## Your task
Return all lines below containing the word "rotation".
......
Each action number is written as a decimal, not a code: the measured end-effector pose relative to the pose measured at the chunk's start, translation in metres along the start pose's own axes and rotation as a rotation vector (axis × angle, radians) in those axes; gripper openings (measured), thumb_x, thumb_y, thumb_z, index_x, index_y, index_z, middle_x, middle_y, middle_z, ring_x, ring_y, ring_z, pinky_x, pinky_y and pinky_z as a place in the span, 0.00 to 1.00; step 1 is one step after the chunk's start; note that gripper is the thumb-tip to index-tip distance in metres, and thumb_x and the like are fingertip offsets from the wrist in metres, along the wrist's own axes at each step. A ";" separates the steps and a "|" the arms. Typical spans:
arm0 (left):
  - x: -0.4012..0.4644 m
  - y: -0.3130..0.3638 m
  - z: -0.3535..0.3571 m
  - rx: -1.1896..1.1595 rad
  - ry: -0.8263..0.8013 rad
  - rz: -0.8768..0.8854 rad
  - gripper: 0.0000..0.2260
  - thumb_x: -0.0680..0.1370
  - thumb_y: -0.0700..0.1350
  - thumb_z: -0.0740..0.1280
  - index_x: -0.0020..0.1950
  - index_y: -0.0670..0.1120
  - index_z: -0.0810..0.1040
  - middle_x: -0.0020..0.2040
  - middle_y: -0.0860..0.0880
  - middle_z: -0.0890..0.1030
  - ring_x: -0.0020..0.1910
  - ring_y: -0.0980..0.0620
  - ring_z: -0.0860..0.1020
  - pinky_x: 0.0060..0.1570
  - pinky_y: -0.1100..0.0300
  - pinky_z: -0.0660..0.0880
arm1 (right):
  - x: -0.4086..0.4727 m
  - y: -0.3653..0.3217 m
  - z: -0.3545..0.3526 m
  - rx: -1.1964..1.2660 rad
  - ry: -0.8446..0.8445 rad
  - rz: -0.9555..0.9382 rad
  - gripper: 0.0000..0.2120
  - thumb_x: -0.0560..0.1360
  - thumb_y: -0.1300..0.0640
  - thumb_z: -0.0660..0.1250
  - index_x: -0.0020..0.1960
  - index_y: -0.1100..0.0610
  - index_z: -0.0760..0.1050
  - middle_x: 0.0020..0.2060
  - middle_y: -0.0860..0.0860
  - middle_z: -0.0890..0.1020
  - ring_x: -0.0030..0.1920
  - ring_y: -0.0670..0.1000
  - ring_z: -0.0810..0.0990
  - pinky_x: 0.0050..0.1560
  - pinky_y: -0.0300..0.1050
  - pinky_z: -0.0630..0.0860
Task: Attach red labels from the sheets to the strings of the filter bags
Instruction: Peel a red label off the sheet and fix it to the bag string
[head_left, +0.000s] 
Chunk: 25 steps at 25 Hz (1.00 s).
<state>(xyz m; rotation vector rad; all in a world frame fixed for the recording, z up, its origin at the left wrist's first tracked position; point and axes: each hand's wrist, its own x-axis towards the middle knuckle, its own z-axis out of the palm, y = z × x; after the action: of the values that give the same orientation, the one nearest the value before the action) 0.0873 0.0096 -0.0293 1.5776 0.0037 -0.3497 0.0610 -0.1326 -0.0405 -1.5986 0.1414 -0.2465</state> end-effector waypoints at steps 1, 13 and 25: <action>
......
## Completed exercise
Each action number is written as a decimal, not a code: the measured end-effector pose relative to the pose measured at the chunk's start, translation in metres along the start pose's own axes and rotation as a rotation vector (axis × angle, radians) in those axes; gripper openings (measured), thumb_x, thumb_y, thumb_z, index_x, index_y, index_z, middle_x, middle_y, middle_z, ring_x, ring_y, ring_z, pinky_x, pinky_y and pinky_z as a place in the span, 0.00 to 1.00; step 1 is one step after the chunk's start; note that gripper is the thumb-tip to index-tip distance in metres, and thumb_x and the like are fingertip offsets from the wrist in metres, along the wrist's own axes at each step. A ";" separates the steps and a "|" the arms. Typical spans:
<state>(xyz m; rotation vector rad; all in a world frame fixed for the recording, z up, its origin at the left wrist's first tracked position; point and axes: each hand's wrist, its own x-axis towards the middle knuckle, its own z-axis out of the palm, y = z × x; after the action: of the values that give the same orientation, the one nearest the value before the action) 0.0873 0.0096 -0.0293 1.5776 0.0037 -0.3497 0.0610 -0.1326 -0.0405 -1.5986 0.1414 -0.2465</state> end-effector waypoints at steps 1, 13 and 25: <action>

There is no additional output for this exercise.